▸ REQUIREMENT
Go over the entries below line by line, copying each one that contains the word "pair".

▸ MATERIAL FOR THE TASK
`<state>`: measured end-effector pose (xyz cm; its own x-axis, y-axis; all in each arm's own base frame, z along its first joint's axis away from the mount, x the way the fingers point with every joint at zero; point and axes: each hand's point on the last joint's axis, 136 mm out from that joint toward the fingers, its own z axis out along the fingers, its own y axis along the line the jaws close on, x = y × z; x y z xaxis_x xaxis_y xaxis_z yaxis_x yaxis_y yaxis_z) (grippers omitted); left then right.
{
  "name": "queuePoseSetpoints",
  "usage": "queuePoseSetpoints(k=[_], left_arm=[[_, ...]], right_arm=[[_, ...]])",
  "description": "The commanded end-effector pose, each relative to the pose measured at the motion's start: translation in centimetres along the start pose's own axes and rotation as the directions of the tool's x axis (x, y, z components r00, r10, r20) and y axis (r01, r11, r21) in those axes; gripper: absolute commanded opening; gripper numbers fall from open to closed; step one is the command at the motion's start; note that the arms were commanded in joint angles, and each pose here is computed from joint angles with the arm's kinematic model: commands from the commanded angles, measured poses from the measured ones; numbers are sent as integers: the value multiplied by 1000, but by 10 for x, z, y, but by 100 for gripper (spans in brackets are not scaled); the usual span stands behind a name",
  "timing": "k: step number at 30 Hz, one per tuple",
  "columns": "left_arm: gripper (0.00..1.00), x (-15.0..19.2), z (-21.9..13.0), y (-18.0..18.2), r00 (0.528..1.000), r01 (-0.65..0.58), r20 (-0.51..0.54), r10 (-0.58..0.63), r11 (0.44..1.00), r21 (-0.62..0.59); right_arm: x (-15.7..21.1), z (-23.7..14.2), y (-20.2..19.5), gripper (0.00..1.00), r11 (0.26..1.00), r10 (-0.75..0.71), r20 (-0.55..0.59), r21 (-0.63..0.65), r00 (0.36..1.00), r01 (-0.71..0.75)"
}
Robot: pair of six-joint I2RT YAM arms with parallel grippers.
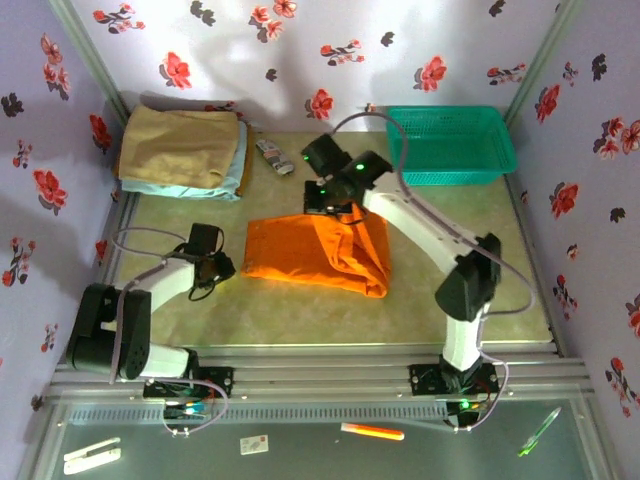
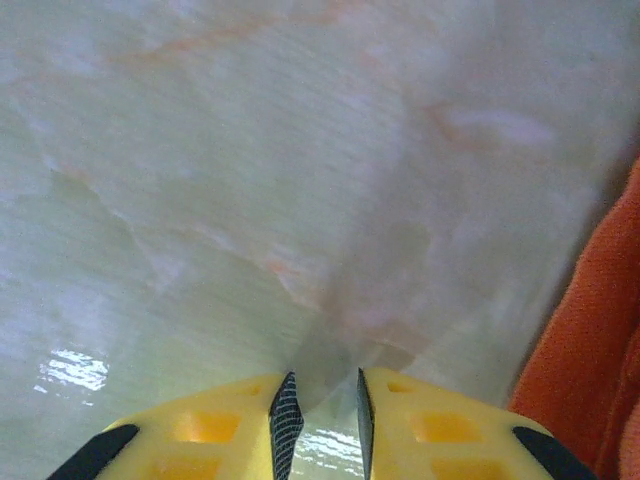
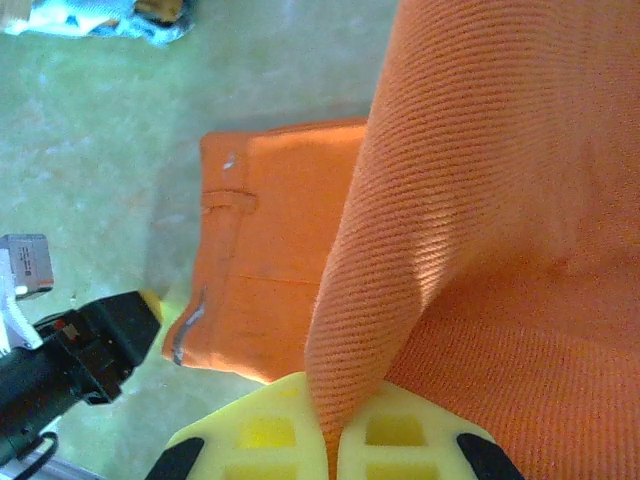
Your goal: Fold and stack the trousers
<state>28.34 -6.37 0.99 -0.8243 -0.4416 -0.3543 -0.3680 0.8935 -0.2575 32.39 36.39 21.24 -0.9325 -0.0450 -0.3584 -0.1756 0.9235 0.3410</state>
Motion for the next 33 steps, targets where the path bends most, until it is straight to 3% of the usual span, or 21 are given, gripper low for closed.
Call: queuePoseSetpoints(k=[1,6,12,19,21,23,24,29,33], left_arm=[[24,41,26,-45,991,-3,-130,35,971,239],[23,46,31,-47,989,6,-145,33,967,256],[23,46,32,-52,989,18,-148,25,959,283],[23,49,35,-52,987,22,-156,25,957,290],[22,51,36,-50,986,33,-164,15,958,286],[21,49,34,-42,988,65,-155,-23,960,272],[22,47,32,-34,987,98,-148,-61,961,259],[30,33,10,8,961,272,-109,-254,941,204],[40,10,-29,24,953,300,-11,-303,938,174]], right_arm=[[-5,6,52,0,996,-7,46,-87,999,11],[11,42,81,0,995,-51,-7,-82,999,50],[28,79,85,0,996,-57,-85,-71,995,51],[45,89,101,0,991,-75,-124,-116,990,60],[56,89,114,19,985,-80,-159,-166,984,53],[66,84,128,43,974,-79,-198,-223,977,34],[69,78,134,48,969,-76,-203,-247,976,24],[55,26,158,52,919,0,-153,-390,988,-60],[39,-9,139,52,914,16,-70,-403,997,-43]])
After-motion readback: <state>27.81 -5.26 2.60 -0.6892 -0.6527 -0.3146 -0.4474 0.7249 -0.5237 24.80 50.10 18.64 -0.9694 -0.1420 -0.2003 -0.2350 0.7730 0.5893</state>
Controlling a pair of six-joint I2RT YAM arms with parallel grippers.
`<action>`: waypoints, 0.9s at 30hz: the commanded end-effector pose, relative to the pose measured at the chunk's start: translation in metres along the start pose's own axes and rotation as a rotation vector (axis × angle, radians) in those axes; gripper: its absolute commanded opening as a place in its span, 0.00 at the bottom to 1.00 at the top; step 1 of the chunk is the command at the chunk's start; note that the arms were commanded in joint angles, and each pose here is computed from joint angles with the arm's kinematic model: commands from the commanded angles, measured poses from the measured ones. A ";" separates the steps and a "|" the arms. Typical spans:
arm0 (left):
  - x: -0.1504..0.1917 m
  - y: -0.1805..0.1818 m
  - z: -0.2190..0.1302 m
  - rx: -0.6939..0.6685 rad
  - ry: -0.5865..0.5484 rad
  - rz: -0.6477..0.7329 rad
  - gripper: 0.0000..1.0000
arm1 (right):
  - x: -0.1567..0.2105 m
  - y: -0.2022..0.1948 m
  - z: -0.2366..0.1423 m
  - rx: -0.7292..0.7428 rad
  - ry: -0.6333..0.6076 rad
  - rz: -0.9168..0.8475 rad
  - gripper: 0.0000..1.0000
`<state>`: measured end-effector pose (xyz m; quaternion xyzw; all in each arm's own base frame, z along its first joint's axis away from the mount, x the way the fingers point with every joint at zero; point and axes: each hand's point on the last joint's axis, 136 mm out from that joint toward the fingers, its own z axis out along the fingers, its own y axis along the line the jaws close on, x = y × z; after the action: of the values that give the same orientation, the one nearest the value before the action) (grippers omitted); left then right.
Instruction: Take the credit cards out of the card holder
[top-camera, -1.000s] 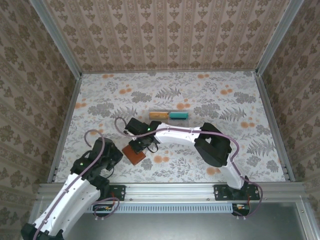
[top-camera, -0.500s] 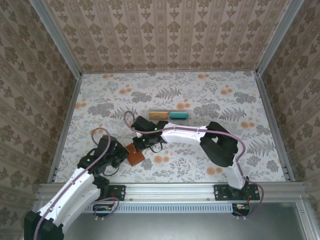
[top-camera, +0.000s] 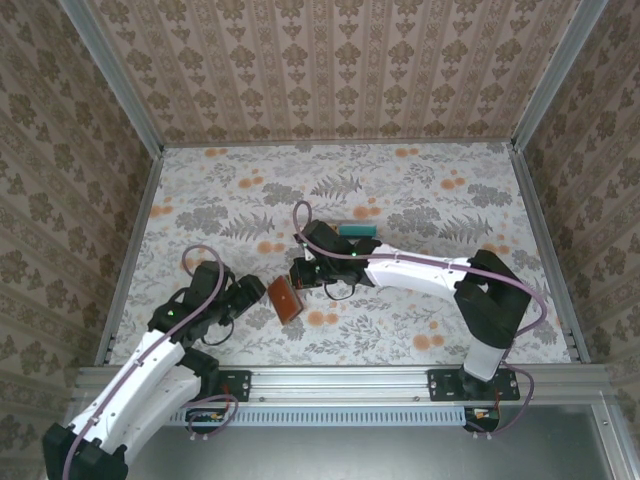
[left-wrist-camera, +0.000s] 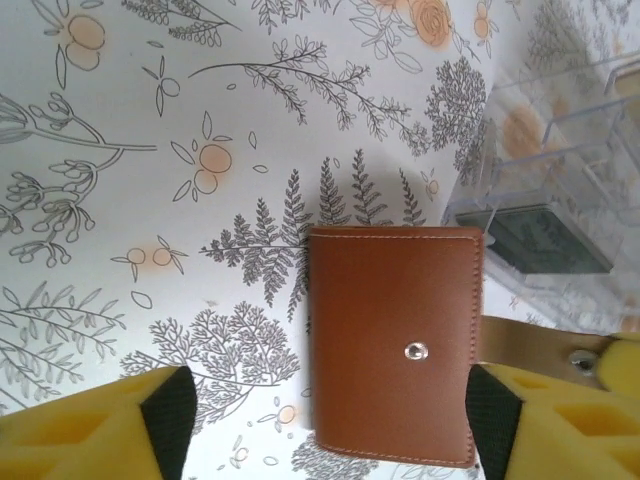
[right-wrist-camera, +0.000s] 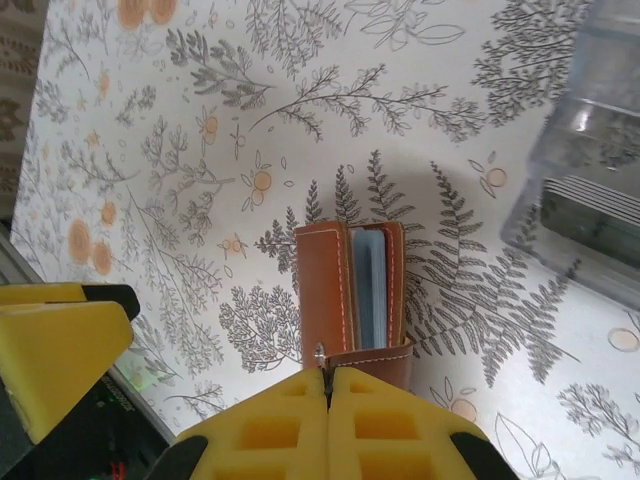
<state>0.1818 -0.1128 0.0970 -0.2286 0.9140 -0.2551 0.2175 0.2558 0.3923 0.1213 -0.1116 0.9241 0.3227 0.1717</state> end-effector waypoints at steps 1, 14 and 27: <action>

▸ SOLUTION TO THIS EXERCISE
Robot: pair of six-joint I2RT YAM arms with parallel grippers.
Controlling a pair of six-joint I2RT YAM arms with parallel grippers.

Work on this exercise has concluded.